Cenni storici

Intitolata al celebre compositore catanese, Villa Bellini fu inaugurata nel 1883.

Il nucleo più antico, corrispondente alla metà sud dell’attuale impianto, fu il Labirinto, un giardino settecentesco posto attorno a un piccolo edificio signorile appartenente al principe di Biscari, Ignazio Paternò Castello (1719-1786).

Animato da uno spirito innovatore e in sintonia con la moda del tempo, il principe mecenate aveva affidato il giardino alle cure di abili giardinieri, prima Pietro Paolo Arcidiacono e successivamente Giuseppe Squillaci. Morto il principe Ignazio, il giardino andò progressivamente in decadenza.
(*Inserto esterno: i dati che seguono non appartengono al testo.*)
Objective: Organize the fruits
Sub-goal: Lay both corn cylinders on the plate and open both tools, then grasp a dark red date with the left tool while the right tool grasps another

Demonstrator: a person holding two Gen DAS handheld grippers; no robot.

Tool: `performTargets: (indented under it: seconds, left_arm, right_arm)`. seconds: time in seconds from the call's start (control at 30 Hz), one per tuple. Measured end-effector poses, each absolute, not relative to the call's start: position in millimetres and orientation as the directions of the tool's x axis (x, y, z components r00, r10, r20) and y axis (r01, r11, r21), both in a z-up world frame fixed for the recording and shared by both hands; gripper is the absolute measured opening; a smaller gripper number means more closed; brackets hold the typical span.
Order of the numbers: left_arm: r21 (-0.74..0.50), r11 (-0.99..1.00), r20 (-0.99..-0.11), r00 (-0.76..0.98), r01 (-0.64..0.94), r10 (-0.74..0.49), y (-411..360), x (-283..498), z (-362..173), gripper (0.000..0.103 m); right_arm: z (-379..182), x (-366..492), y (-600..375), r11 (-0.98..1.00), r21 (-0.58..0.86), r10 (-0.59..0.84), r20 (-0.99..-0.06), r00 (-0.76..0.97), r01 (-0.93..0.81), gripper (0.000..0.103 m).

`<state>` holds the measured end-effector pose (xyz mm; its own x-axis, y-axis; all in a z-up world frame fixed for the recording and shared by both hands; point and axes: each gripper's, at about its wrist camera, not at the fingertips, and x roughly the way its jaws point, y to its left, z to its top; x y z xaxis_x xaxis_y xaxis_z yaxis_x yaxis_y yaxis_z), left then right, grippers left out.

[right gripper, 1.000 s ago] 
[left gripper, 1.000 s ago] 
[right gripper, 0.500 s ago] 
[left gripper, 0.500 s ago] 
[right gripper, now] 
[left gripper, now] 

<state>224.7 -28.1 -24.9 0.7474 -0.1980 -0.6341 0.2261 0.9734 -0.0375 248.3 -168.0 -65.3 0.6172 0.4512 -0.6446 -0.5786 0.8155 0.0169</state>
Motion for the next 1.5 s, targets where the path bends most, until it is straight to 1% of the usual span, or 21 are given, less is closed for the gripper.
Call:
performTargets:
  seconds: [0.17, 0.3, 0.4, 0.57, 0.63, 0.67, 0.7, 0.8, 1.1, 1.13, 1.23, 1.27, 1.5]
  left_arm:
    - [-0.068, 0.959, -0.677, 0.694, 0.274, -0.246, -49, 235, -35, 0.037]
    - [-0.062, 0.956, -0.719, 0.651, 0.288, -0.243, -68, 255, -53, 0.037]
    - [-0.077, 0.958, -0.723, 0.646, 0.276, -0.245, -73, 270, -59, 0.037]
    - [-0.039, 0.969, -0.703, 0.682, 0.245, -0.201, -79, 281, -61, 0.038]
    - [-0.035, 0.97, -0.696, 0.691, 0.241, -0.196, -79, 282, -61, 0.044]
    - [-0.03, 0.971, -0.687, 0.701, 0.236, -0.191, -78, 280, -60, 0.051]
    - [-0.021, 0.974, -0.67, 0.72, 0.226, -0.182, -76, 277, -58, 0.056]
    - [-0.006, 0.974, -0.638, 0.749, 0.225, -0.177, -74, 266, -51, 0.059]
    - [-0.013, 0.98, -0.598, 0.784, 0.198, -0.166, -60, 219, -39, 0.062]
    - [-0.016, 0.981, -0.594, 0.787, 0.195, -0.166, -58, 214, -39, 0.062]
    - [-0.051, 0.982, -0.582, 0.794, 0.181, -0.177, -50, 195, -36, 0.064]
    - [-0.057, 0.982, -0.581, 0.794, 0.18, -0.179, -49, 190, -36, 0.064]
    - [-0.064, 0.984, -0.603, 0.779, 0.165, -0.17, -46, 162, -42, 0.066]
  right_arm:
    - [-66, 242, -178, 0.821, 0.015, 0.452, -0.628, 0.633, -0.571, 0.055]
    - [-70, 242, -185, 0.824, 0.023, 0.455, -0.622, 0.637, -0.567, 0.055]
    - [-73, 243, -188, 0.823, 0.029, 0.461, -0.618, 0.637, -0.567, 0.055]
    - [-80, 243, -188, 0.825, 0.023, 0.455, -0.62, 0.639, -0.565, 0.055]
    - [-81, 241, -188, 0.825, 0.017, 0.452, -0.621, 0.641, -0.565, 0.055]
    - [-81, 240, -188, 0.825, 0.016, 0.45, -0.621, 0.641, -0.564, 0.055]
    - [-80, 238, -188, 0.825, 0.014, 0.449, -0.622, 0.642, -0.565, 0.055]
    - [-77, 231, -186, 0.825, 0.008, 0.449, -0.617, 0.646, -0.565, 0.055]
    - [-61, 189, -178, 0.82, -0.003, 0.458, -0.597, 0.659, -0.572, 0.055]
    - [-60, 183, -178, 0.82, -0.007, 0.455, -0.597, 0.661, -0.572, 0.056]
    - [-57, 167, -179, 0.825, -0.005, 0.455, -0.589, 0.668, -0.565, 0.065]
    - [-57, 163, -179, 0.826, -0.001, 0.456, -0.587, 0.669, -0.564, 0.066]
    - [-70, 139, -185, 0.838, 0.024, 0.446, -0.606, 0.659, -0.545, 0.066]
Intorno al 1820 si cominciò a parlare della vendita della "Villa Biscari del Labirinto" per la destinazione a giardino pubblico, ma fu solo il 29 settembre del 1854 che venne firmata la delibera d’acquisto. Il Labirinto divenne, così, proprietà del Comune, che lo acquistò da Anna Moncada Paternò Castello dei principi di Biscari, discendente del principe Ignazio.

In quell’epoca l’unico giardino pubblico cittadino era la Villa Pacini, troppo piccola e decentrata per la città in continua crescita. La necessità di un altro spazio, più ampio e più centrale, divenne, quindi, sempre più pressante e il giardino dei Biscari, già così artistico, originale e ricco di essenze botaniche, appariva il luogo più appropriato.

L’adattamento del "labirinto biscariano" a giardino pubblico dovette, tuttavia, superare numerosi ostacoli, come la necessità di ampliamento nei terreni circostanti, proprietà di privati reticenti, e le restrizioni economiche imposte dal governo palermitano sotto il dominio borbonico. Fu solo nel 1858 che le spese per la trasformazione vennero autorizzate. Numerosi esperti, ingegneri, architetti e giardinieri si contesero la progettazione del giardino, che venne, infine, affidato all’agronomo Bonaventura Gravina, all’ing. Eligio Sciuto, all'architetto Francesco Ferro e al capo giardiniere Cusson. Tale progetto rimase, tuttavia, incompiuto per anni a causa di problemi di rivalità sorti tra gli stessi autori.

Fu solo nell’aprile del 1863, sotto la direzione dell’arch. Ignazio Landolina (1822-1879), che vennero iniziati i primi lavori di trasformazione del giardino privato in giardino pubblico, all’inizio chiamato semplicemente ‘a Villa; tali lavori proseguirono fino al 1865.

Successivamente, il Comune riuscì ad acquistare i terreni adiacenti al vecchio Labirinto, nel 1875, dalla porzione di sud-ovest, proprietà dei Padri Domenicani. Due anni più tardi, nel 1877, fu acclusa la parte nord dell’attuale giardino, appartenente al principe Paternò di Manganelli, e poco più tardi venne acquistato l’orto benedettino di San Salvatore, all’epoca proprietà dei padri Cappuccini e corrispondente alla porzione a nord del Labirinto, dove oggi sorgono il piazzale centrale e la collinetta nord.

Il 4 ottobre del 1877 ebbero inizio i lavori di unificazione dei nuovi settori, sotto la direzione dell’ing. Filadelfo Fichera (1850-1909), che riadattò in parte l’antico progetto del "Pubblico Passeggio" voluto da Antonio Paternò del Toscano. La villa venne inaugurata il 6 gennaio 1883.

Il processo di urbanizzazione della città ha determinato, nel corso degli anni, parecchie modifiche dell’originale assetto topografico del giardino, persino con decurtazione di spazi. Ma, ancora oggi, Villa Bellini costituisce un luogo di ritrovo e svago per un’ampia parte del tessuto cittadino, anche, attraverso lo svolgimento, soprattutto nei mesi estivi, di concerti, di rappresentazioni teatrali e di altre attività artistiche.